Stop buying flash memory on Amazon.

Reports of counterfeit and non-working memory never seem to end

Zed Rach
4 min readFeb 26, 2022

SD cards may be dying in Android phones, but they have seen more and more applications in other devices. Dash cams, sports cameras, and even gaming consoles like Nintendo’s Switch and Valve’s Steam Deck make SD cards the hottest accessory for your portable gadgets.

But Amazon has an SD card problem on their hands. That is a problem as Amazon is the most popular online store for SD cards, and yet have the most pervasive problem for vouching a product’s authenticity and reliability.

Why? Why isn’t “Sold and shipped by Amazon.com” enough?

Amazon isn’t just a marketplace of several SD card sellers. Amazon also gets stock directly from the manufacturer and sells them through their website. But there is a risk to even buying directly from Amazon’s stock.

When Amazon gets a product with a specific bar code, they bunch all the products under one bin. This becomes problematic when genuine products become mixed with the counterfeit products and differentiation becomes a guessing game that is impossible to audit efficiently.

This poses two problems.

One, you may buy an SD card from someone who is selling it for less than Amazon and get a genuine SD card.

Two, you buy the Amazon-direct SD card from Amazon but you get a fake SD card.

Tips for buying SD cards

SD cards are very easy to counterfeit. The text on the front is not closely examined and the packaging is practically the same from a few meters away. Online descriptions could literally be the same as the genuine product. It is truly a betting game on Amazon.

Sometimes the SD card works properly but they fail several months down the line. That is even more devastating as these SD cards are most likely holding data with no real off-site backup; security footage, recently taken photos, digital games, etc.

To ensure you don’t get a fake SD card, follow these simple tips.

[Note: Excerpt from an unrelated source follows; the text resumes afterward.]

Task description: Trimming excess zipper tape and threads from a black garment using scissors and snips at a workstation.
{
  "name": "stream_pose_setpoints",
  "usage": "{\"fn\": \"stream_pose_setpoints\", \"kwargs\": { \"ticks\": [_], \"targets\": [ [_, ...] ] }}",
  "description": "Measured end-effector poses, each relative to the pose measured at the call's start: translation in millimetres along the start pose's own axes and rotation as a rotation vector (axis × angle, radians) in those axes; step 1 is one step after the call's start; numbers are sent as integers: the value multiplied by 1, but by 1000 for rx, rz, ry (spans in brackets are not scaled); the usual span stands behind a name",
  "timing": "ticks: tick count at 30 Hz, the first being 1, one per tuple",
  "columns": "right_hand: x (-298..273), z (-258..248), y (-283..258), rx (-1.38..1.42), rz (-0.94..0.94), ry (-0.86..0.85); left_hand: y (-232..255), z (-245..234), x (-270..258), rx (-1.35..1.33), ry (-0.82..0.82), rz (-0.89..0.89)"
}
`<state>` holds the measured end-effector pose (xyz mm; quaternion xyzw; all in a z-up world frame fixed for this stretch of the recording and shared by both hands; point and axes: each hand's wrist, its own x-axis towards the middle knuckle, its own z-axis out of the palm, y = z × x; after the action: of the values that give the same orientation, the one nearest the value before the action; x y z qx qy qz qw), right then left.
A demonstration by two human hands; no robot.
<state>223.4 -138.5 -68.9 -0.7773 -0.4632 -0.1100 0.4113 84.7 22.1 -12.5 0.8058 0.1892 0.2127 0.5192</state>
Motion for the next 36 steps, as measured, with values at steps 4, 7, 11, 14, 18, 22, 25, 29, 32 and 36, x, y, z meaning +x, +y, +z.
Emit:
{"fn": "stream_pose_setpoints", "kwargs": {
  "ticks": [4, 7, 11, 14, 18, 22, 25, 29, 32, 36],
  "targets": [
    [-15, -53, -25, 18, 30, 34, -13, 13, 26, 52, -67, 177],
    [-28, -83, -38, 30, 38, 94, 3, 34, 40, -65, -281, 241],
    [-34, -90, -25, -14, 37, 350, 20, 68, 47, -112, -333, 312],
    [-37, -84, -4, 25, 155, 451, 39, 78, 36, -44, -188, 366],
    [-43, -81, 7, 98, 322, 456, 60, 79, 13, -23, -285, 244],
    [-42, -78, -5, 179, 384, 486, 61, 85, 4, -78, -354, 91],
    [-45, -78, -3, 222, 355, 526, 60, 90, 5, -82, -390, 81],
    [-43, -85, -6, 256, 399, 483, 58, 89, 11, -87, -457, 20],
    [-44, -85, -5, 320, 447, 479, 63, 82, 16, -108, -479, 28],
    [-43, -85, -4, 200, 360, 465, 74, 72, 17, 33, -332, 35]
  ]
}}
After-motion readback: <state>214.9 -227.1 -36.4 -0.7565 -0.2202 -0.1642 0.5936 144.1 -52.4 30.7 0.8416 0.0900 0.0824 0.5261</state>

  • Get your SD cards from Best Buy or a reputable big-box store. Best Buy would only buy directly from a reputable reseller or from the manufacturer themselves. Since they don’t mix their stock and separate Best Buy-sold items from Marketplace items, there is near zero chance of getting a fake card from Best Buy or Walmart or another store that supplies from one trusted source.
  • If the price is too good to be true, it probably is. Prices on Amazon fluctuate all the time. Sellers are automatically chosen by the algorithm by the cheapest product available to you. Compare prices to your local technology store and the trends of that price. For example, there is no 1TB SD card that is less than 150 dollars right now, let alone 200. Check the capacity of your desired card and the manufacturer’s suggested price. If it’s significantly cheaper and the big box stores don’t have it on sale either, it’s probably too good to be true.
  • Use F3 or Fight Flash Fraud. This is a GitHub project that tests your SD card to ensure it has the correct capacity. It does this by writing dummy data onto the SD card until the SD card’s internal controller says “I can’t fit any more bytes!” It can also tell you the sequential write of the card. Once it writes the data, it reads the written data to validate that it was stored correctly on the card.
  • (F3 works because you physically cannot have more data on an SD card by the laws of physics. As a forewarning, it does not test its long-term reliability. However, most fake SD cards misrepresent their actual capacity. As SD cards get larger and thus more expensive, it is a “more likely” indicator of authenticity that if your 400GB Sandisk SD card has 400 gigabytes of usable space, it is most likely genuine.)
  • Check the packaging and writing on the SD card. The best giveaway is on the packaging itself. Make comparisons to other pictures posted online. Ensure the text is crisp. Check every word that nothing is misspelled. On the SD card, ensure the writing is small but legible.
  • If possible, check its serial number on the manufacturer’s website. Some SD cards are printed with a number that can be cross-referenced on the site. Keep note that these numbers may be used more than once and isn’t a reliable indicator of authenticity.

SD cards are not worth getting a substantial deal over. They house so much precious data, not to mention that NAND memory in the ones in SD cards are the most likely to fail. Buying from reputable sites is more important than the brand itself and ensures your money is not going to waste.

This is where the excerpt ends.